燭火昏黃搖曳,將禪房內相擁的身影拉長投於斑駁牆壁。

趙志敬手臂環住黃蓉纖細腰肢,掌心下隔著衣料傳來少女溫熱的體溫。

黃蓉側臉貼在他胸前,呼吸間清淺的馨香縈繞鼻尖——是桃花島特有的冷梅香混著少女體膚的暖甜,似有還無,卻絲絲縷縷鑽入心扉。

趙志敬喉結微動,只覺那香氣如無形小鉤,撩得他胸腔裡某處隱秘角落“微微一蕩”。

黃蓉的指尖無意識劃過他道袍前襟,冰涼的綢緞下,趙志敬能清晰感受到她指腹柔軟如初綻花瓣的觸感。

她髮間一縷青絲蹭過他下頜,癢意順著脖頸蔓延至脊椎,激得他手臂肌肉倏然繃緊,卻又在下一刻強迫自己放鬆——此刻懷中是桃花島最精明的明珠,稍露破綻便會驚走獵物。

他垂眸掩去眼底翻湧的暗色,只將下頜輕輕抵上她發頂,動作刻意放得溫存,彷彿真是一位深情郎君。

“敬哥哥的心跳……好快。” 黃蓉忽然仰起臉,眸中水光瀲灩,唇角噙著一絲狡黠笑意,似試探又似挑逗。

趙志敬呼吸一滯,少女吐息如蘭拂過他喉間,那溫軟唇瓣近在咫尺,彷彿稍一低頭便能攫取。

他強壓下驟然升騰的燥熱,掌心順著她脊背滑至腰窩,隔著衣衫撫過一道曼妙凹陷,聲音刻意壓得低啞:“蓉兒在我懷裡,豈能心如止水?”

這曖昧回應引得黃蓉耳尖飛紅,卻未躲閃,反將身子更貼近幾分,足尖無意蹭過他腳踝——纖巧玲瓏的曲線隔著羅襪輕擦,如羽毛掃過心尖。

檀香餘燼在銅爐中明明滅滅,慧明和尚含糊的囈語斷續傳來:“美人兒……銀子……”

這煞風景的嘟囔卻讓趙志敬驟然清醒。

他目光掃過牆角那包銀票,再落回黃蓉含羞帶怯的眉眼,心底冷嗤:此刻懷中溫軟,與那禿驢痴想的“怡紅院”歡愉有何本質不同?

皆是慾望的傀儡罷了。

只是他趙志敬要的,從來不止是一晌貪歡——桃花島的武藏、東邪的庇護、這絕色少女身後滔天權勢,他都要攥在掌心!

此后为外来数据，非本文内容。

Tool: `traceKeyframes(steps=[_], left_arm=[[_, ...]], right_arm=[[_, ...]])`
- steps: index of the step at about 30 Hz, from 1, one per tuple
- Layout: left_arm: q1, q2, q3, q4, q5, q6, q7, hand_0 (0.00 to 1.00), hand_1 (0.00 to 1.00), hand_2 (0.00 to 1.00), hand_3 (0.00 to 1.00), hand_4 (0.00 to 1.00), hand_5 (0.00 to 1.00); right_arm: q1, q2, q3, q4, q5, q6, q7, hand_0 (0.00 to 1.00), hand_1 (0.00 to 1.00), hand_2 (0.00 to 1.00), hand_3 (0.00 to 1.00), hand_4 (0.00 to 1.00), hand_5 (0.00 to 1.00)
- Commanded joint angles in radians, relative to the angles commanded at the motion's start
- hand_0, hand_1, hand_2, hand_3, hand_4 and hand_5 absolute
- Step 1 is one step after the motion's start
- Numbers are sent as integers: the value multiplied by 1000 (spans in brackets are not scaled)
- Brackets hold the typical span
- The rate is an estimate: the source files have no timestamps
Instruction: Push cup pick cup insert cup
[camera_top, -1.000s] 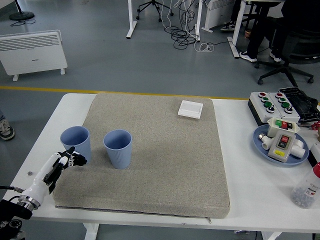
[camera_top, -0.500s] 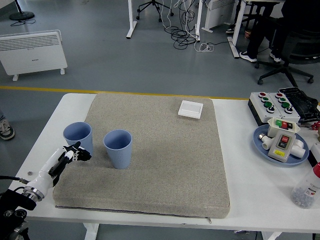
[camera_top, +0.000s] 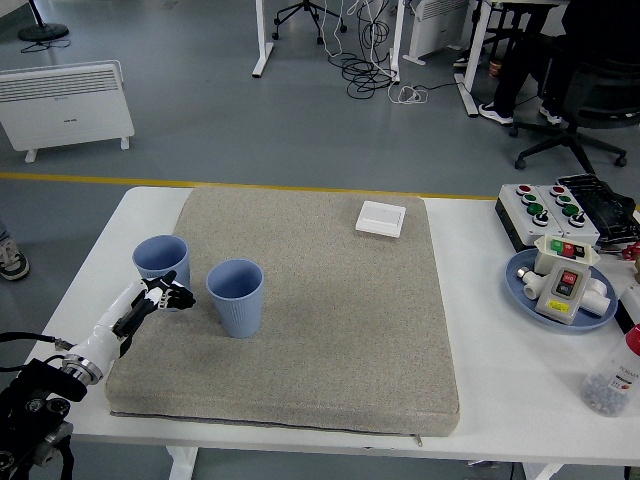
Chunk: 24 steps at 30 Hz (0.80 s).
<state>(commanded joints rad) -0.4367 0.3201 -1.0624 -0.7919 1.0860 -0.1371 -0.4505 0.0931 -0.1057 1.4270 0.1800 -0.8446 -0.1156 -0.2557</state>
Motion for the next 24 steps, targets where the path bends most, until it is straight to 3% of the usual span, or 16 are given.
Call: traceKeyframes(steps=[12, 24], left_arm=[[-67, 4, 69, 84, -37, -8, -19, 595, 564, 518, 473, 626, 998], [-83, 7, 86, 88, -47, -12, -30, 594, 562, 518, 471, 627, 998]], right_arm=[[2, 1, 0, 0, -3, 0, 0, 750, 611, 585, 583, 104, 584], [0, 2, -1, 0, -2, 0, 0, 750, 611, 586, 582, 103, 584]])
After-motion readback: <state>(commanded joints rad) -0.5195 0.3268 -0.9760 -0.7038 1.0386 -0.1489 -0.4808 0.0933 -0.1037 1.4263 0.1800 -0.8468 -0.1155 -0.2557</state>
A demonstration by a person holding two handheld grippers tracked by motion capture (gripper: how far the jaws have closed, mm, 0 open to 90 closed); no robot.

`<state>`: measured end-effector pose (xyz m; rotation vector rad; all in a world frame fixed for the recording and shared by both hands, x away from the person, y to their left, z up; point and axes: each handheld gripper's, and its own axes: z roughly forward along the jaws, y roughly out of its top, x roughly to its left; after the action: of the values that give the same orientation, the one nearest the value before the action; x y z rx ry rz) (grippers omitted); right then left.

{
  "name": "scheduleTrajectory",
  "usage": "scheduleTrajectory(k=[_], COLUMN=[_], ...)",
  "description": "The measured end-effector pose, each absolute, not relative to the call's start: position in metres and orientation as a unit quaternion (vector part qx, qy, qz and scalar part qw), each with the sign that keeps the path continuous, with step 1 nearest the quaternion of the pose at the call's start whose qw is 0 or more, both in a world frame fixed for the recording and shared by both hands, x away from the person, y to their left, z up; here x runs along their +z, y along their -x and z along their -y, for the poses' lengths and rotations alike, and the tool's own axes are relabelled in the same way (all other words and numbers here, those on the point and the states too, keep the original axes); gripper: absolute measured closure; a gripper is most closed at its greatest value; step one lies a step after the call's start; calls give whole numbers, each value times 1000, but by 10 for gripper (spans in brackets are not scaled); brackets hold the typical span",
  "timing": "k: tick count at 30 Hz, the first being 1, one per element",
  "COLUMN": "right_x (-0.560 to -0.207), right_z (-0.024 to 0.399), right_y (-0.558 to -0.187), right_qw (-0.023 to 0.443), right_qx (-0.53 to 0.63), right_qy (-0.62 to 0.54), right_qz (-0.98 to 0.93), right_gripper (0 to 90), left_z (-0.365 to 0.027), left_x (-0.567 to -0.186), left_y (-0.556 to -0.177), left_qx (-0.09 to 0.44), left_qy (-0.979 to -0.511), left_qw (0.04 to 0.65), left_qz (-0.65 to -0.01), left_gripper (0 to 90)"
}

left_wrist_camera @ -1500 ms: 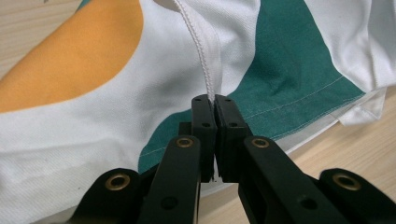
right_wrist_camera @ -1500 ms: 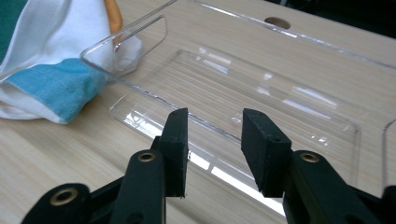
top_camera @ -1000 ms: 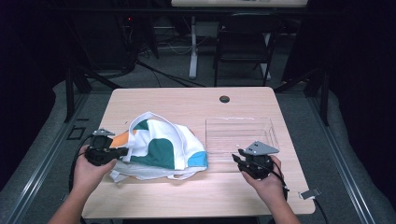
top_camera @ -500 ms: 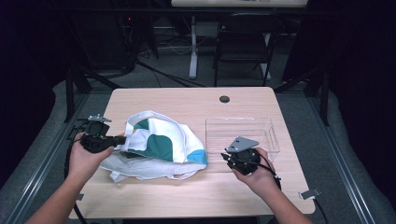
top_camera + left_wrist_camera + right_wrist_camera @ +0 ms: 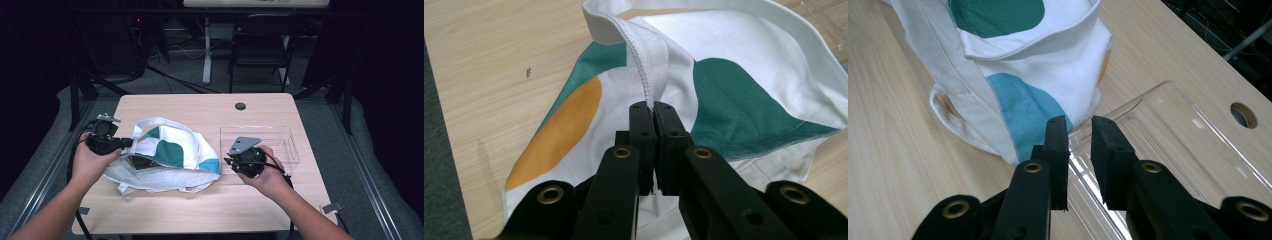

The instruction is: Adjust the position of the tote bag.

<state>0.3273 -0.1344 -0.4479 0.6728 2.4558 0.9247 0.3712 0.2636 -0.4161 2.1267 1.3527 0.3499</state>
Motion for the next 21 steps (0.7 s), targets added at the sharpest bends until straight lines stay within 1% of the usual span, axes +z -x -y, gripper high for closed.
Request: scheduleTrajectory(k=[11, 14, 21], right_x=[-439, -435, -430], right_z=[111, 99, 80], right_y=[-338, -340, -342], right_qw=[206, 204, 190], right_qx=[330, 330, 329], right_qy=[-207, -189, -164], right_qz=[-898, -902, -910], right_gripper=[780, 783, 787], left_z=[-273, -273, -273], left_x=[-414, -412, -406], left_y=[-379, -380, -383], left_qx=[130, 143, 153], left_qy=[-784, -786, -785], left_qw=[312, 305, 305], left_qz=[-521, -518, -518], left_gripper=[884, 884, 884])
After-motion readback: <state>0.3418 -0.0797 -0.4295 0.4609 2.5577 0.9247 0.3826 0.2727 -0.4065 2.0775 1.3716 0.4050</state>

思及此,他指節蜷起,以恰到好處的力道扣住黃蓉手腕,拇指在她腕內側薄繭上緩慢摩挲——那是習練落英神劍掌留下的印記。

“蓉兒……” 他嘆息般低喚,唇幾乎貼上她光潔額角,“得你傾心,方知何為‘軟玉溫香’。”

黃蓉睫羽輕顫,閉目偎入他頸窩,掩住眸底一閃而過的銳利洞悉。

涼風裹挾鹹腥穿窗而入,吹得燭火劇烈搖晃,牆上糾纏的影如困獸掙動,終被更深的夜色吞沒。

這份難得的柔情蜜意,暫時沖淡了禪房內瀰漫的野心與算計。

然而,趙志敬心中的決斷並未動搖。

片刻後,他輕輕鬆開黃蓉,目光再次落回那四卷《楞伽經》上。

燭火依舊在跳躍,他重新將經卷拿起,堅定地移向那躍動的火舌。

紙張邊緣的焦糊味再次瀰漫開來。

“敬哥哥!”黃蓉立刻察覺了他的意圖,再次出聲阻止。

這一次,她的聲音裡少了幾分驚疑,多了幾分冷靜的分析,“不可!”

趙志敬動作一頓,側頭看向她。

黃蓉迎著他的目光,語速清晰地說道:“若將原版佛經燒燬,我們如何向少林寺交代?”

“他們若追問起來,我們拿不出經書,豈不是自惹麻煩?”

“少林寺藏經閣底蘊深厚,七十二絕技名震江湖,寺中臥虎藏龍,必有隱世高手坐鎮。”

“我們若因此事被少林盯上,糾纏不休,甚至引來無謂的追殺,豈非得不償失?”

趙志敬眉頭微蹙。

他並非沒有考慮到這一點。

少林寺的威名和潛在的威脅,他心知肚明。

但九陽神功的誘惑實在太大,獨佔的慾望壓倒了潛在的麻煩。

他沉聲道:“我知道風險。但此經留在世上,終究是禍患。我寧願冒點風險,也要永絕後患!”

他的語氣斬釘截鐵,顯露出不容置疑的決心。

黃蓉看著他眼中那份近乎偏執的佔有慾,非但沒有生氣,反而輕輕一笑。

那笑容裡帶著一絲狡黠和了然。

“何必如此麻煩?”她說著,蓮步輕移,走到書桌前。

她拿起趙志敬之前謄寫漢文《金剛經》的毛筆,蘸飽了墨汁。

然後,在趙志敬略帶驚愕的目光中,她毫不猶豫地將筆尖點向了攤開的梵文《楞伽經》行縫間那些蠅頭小楷的《九陽神功》!

她的動作流暢而精準,沒有絲毫猶豫。

筆尖在那些承載著無上武學奧秘的字句上游走。

她並非胡亂塗抹,而是進行著精心的“篡改”。

比如九陽神功中的原文中“氣貫湧泉”,黃蓉提筆在“湧泉”二字旁輕輕一點墨,將其改成了“氣貫然谷”。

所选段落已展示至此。